++++ Source material ++++

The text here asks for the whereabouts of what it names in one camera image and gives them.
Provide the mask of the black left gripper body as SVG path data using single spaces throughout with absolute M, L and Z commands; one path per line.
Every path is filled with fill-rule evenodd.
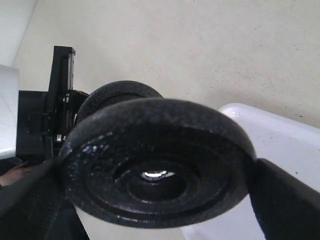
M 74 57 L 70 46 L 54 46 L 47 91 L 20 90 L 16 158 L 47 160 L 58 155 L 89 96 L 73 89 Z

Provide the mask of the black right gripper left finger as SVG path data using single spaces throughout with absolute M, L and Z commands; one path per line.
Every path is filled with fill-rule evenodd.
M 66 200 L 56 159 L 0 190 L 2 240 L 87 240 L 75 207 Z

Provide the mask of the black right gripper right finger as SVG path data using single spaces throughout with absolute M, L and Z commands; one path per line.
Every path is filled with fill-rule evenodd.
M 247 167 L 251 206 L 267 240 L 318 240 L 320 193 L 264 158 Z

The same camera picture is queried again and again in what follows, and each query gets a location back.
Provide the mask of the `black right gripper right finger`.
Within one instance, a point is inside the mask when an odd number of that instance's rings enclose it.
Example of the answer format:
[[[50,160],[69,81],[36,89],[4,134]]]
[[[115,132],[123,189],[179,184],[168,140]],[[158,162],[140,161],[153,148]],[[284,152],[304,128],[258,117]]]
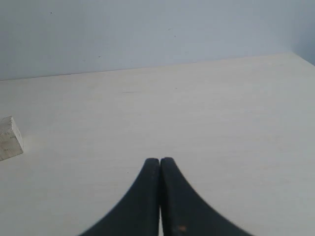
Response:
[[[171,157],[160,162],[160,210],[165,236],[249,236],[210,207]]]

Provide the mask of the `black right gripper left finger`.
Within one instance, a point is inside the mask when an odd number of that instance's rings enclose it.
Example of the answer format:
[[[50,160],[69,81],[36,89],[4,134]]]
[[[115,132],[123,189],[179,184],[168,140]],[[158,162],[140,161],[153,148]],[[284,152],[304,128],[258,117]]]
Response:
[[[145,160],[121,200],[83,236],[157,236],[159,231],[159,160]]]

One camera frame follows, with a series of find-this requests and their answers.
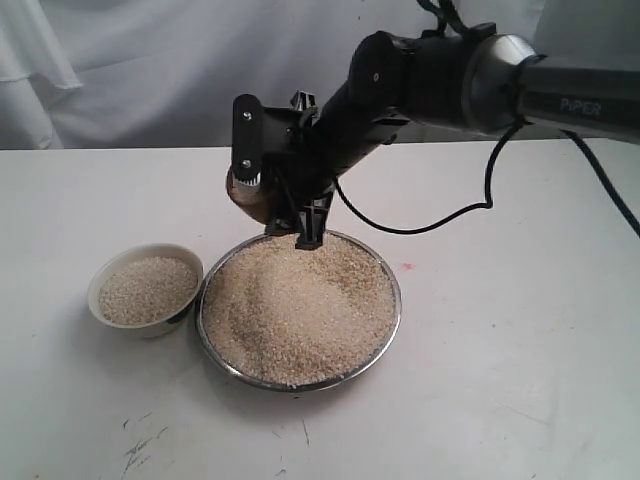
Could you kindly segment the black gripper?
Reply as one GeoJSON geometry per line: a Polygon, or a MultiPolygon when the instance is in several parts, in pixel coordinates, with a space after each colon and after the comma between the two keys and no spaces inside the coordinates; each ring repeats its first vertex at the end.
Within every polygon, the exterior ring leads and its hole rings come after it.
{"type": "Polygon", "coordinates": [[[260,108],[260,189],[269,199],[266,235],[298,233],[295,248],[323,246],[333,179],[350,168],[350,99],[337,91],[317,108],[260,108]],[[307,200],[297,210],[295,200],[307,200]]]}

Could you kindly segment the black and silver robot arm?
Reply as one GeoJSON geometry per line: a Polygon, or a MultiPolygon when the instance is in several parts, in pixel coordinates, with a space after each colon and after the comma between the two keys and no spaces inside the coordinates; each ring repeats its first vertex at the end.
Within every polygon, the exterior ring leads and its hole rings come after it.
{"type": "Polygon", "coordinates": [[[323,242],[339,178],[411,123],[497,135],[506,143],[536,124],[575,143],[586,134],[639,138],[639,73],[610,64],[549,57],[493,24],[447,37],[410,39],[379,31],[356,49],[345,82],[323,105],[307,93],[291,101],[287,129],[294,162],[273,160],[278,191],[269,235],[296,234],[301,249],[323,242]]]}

++++
++++ Source material ++++

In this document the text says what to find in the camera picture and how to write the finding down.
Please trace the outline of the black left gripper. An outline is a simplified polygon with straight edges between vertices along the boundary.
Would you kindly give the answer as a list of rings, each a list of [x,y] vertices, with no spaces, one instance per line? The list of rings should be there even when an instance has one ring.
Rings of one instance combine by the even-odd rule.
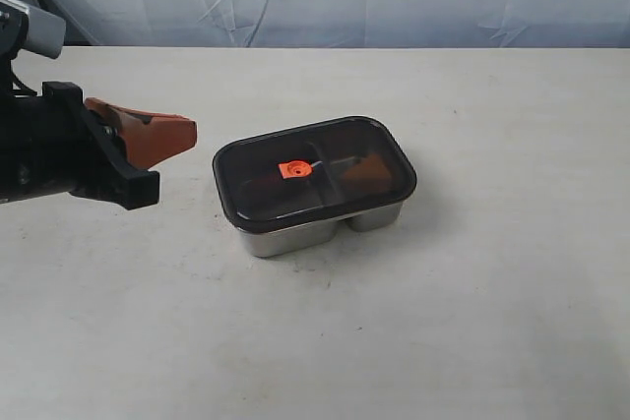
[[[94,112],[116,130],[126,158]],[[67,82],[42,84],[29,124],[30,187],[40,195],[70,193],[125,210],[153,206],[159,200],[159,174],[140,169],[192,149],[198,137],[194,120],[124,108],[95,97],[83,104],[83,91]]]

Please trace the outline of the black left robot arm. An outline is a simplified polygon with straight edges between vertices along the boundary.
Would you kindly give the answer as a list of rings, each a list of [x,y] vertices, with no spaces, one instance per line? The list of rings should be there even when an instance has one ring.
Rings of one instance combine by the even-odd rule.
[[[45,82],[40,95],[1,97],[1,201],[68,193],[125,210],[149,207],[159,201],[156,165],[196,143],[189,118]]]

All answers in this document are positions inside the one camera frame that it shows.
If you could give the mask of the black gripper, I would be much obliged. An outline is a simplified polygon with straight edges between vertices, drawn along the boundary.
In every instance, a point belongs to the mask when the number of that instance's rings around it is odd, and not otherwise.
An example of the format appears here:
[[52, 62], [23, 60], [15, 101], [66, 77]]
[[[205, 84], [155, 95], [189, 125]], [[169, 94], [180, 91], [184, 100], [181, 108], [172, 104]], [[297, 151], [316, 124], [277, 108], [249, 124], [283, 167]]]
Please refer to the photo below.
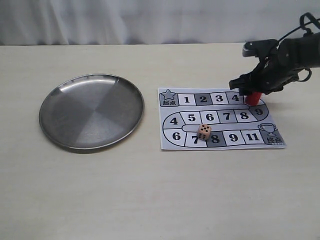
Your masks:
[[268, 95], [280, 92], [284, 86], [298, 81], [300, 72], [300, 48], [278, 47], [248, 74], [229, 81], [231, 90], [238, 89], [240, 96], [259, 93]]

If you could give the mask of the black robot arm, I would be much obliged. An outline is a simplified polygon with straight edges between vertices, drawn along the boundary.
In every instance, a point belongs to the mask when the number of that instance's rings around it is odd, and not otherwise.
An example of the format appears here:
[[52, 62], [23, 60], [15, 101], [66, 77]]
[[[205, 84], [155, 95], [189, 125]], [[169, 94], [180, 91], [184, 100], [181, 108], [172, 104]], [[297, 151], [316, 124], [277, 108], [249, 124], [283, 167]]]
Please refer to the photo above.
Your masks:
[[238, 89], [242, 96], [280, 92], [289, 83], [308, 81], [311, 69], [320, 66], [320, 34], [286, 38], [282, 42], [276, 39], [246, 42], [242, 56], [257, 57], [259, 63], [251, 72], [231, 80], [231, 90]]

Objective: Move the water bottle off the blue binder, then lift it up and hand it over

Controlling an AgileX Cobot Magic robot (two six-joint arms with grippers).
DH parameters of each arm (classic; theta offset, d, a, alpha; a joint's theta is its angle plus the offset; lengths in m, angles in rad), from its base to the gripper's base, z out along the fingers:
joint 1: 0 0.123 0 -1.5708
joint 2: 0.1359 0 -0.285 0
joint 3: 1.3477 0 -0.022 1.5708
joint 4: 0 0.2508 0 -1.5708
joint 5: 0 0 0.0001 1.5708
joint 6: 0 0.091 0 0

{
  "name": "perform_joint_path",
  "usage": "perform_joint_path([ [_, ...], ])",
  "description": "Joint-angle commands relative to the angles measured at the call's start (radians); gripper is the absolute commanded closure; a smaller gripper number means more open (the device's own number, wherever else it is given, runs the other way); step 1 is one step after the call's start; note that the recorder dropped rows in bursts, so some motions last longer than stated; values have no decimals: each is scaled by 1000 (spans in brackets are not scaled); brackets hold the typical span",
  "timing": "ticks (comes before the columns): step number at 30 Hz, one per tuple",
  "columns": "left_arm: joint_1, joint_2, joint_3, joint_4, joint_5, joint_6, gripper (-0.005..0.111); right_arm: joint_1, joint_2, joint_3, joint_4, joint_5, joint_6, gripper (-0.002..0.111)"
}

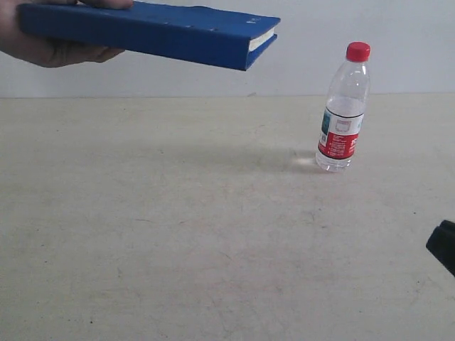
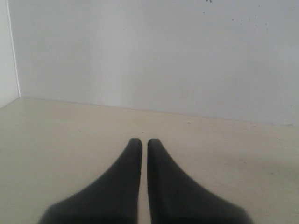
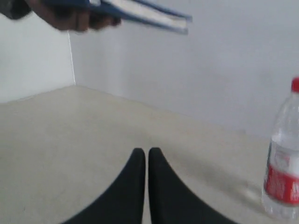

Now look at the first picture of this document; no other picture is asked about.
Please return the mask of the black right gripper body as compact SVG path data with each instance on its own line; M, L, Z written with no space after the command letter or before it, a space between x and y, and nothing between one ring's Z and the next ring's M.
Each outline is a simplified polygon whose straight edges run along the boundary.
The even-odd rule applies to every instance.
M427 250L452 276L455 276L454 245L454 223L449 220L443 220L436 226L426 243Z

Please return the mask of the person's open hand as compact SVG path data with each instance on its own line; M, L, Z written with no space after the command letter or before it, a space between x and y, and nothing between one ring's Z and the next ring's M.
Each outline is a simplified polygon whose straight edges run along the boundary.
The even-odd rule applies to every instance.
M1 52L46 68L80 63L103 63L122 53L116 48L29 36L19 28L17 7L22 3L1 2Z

++++

Task statement = Going through the records above, count the lines that hold "letter" and answer with the count alone.

Task output = 2